The Korea Pavilion consisted of two projects: the “Site-Specific Project - Four Future Communities” and the participatory “Together How Game.” The site-specific project vividly presented urbanization, modernization, and Westernization processes and the conflicts and contradictions arising during these processes in three regions with different scales and contexts: Incheon, a global megacity with a population of 3 million where urban regeneration is actively underway; Gunsan, a mid-sized city with 260,000 people; and low-density villages scattered within Gyeonggi Province with a population of 13.6 million. The project showcased various storytelling-based case studies such as “Ruins as the Future, Future as Ruins,” depicting tensions and conflicts surrounding redevelopment in the Baedari area of East Incheon; “Destructive Creation,” which dismantled a house in Gunsan, facing regional decline due to population cliff and low growth, and brought it directly to Venice; and “Migrating Future,” which raises the issue of coexistence and symbiosis of communities living separately yet together, including migrant workers and natives residing in Gyeonggi Province.

[Now in Venice] ① New Architecture That Exploits Humans Less... Searching for the 'Future of the Earth' The installation "Destructive Creation" at the Korean Pavilion of the 2023 Venice Biennale of Architecture. A house in Gunsan, which faced regional decline due to the population cliff and low growth, was dismantled and brought directly to Venice for realization.
[Photo by Korea Arts & Culture Education Service]

The “Together How Game” is an interactive game where the audience participates directly and influences the outcome by answering a total of 14 questions. Through questions addressing issues related to economy, society, resources, and territory, the work requires participants to choose their attitudes and positions. Co-artistic directors Park Kyung and Jung So-ik said, “Instead of asking whether to use plastic or indulge in meat and avocados in this game, we wanted to ask the audience what the essence of our desires is, how much attention they pay to their surroundings, and whether they will act or remain indifferent.”


They added, “This is because we want to emphasize that the current environmental crisis and human extinction scenarios are phenomena resulting from the cumulative social, economic, and political choices we make moment by moment, and thus recognize the importance of every single choice in daily life.” Ultimately, the questions and choices in the “Together How Game” serve as a process of personalizing the issues of environmental crisis and human extinction scenarios, transforming the problem into a story directly connected to oneself without objectifying or externalizing it, thereby encouraging voluntary intervention and effort.


Lesley Lokko, a Ghanaian-born Scottish curator who led this year’s Venice Biennale International Architecture Exhibition, implemented various models of new architectural methods that exploit humans and nature less, such as decolonization and decarbonization, under the theme “The Laboratory of the Future.”

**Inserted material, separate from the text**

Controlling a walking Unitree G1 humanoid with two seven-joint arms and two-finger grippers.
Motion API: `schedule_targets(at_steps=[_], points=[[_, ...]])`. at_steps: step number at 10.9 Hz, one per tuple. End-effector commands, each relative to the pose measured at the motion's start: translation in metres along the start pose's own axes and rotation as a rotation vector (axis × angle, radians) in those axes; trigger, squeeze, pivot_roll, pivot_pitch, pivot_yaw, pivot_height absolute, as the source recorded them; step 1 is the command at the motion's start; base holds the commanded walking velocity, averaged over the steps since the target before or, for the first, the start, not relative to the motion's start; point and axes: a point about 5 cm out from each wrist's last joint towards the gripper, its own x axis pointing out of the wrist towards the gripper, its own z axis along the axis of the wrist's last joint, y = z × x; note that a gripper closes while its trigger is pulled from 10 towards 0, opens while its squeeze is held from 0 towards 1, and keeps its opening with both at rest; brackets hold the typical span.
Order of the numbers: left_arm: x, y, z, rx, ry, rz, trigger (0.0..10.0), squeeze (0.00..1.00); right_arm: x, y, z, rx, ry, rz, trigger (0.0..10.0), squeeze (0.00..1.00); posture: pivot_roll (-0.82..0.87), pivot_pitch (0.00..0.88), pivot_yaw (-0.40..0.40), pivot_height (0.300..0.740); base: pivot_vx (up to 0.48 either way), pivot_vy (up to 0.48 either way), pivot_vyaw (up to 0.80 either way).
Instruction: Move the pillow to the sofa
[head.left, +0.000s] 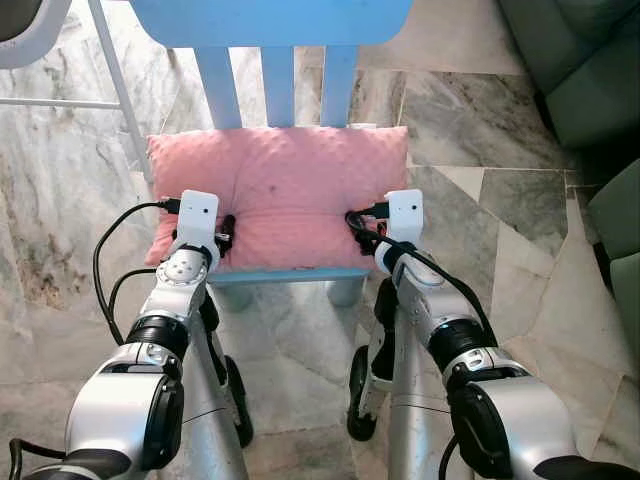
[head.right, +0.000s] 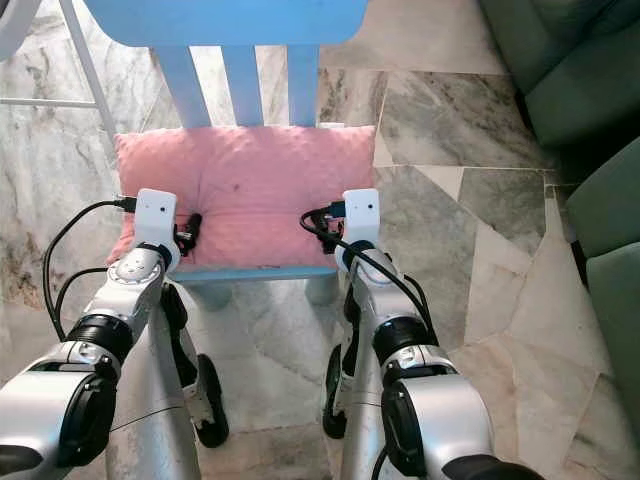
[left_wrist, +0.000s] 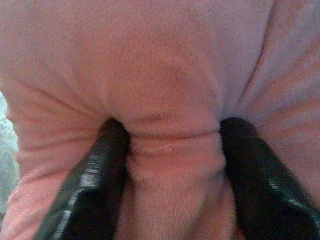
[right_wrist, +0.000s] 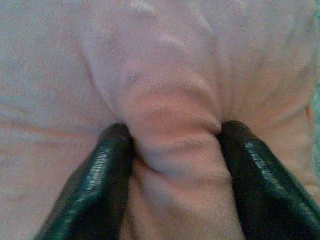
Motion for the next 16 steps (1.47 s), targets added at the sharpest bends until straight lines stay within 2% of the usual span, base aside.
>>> schedule_targets(at_steps=[1,6,9,11,14,16], points=[[-0.017,-0.019,-0.060,0.002,0.243,-0.080,0.0,0.00,-0.007,-0.002,-0.024,0.028,0.092,-0.012,0.0,0.00,0.02,0.451,-0.070,0.477,0.000,0.000,0.00],[-0.016,-0.021,-0.059,-0.029,0.244,-0.079,0.0,0.00,-0.008,-0.004,-0.029,0.027,0.109,-0.014,0.0,0.00,0.02,0.445,-0.073,0.477,0.000,0.000,0.00],[-0.010,-0.022,-0.045,-0.043,0.205,-0.084,0.0,0.00,-0.007,-0.009,-0.027,0.009,0.117,-0.014,0.0,0.00,0.02,0.405,-0.087,0.477,0.000,0.000,0.00],[-0.008,-0.017,-0.038,-0.035,0.166,-0.059,0.0,0.00,-0.002,-0.012,-0.011,0.088,0.048,-0.067,0.0,0.00,0.02,0.349,-0.089,0.477,0.000,0.000,0.00],[-0.004,0.001,-0.018,0.000,0.054,0.000,0.0,0.00,0.000,-0.013,-0.003,0.063,0.017,-0.049,0.0,0.00,0.02,0.248,-0.091,0.477,0.000,0.000,0.00],[-0.012,0.022,-0.012,0.044,-0.097,0.083,0.0,0.00,-0.007,-0.026,-0.006,0.044,-0.023,-0.075,0.0,0.00,0.02,0.148,-0.079,0.477,0.000,0.000,0.00]])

Additionally, the German Pavilion attracted attention by collecting exhibition materials from various national pavilions after last year’s Venice Biennale Art Exhibition and displaying them in one place, offering a program where visitors could directly create bags or props using these materials, conveying a message about resource recycling. The Spanish Pavilion also explored issues such as carbon dioxide emissions caused by food waste and ecosystem destruction due to plastic waste behind the developed food culture. Various exhibitions at this year’s Venice Biennale Architecture Exhibition, which addressed the crises facing Earth through architectural grammar and visual sculptural art, vividly unfold the concerns and imaginative leaps of global architects regarding humanity’s future.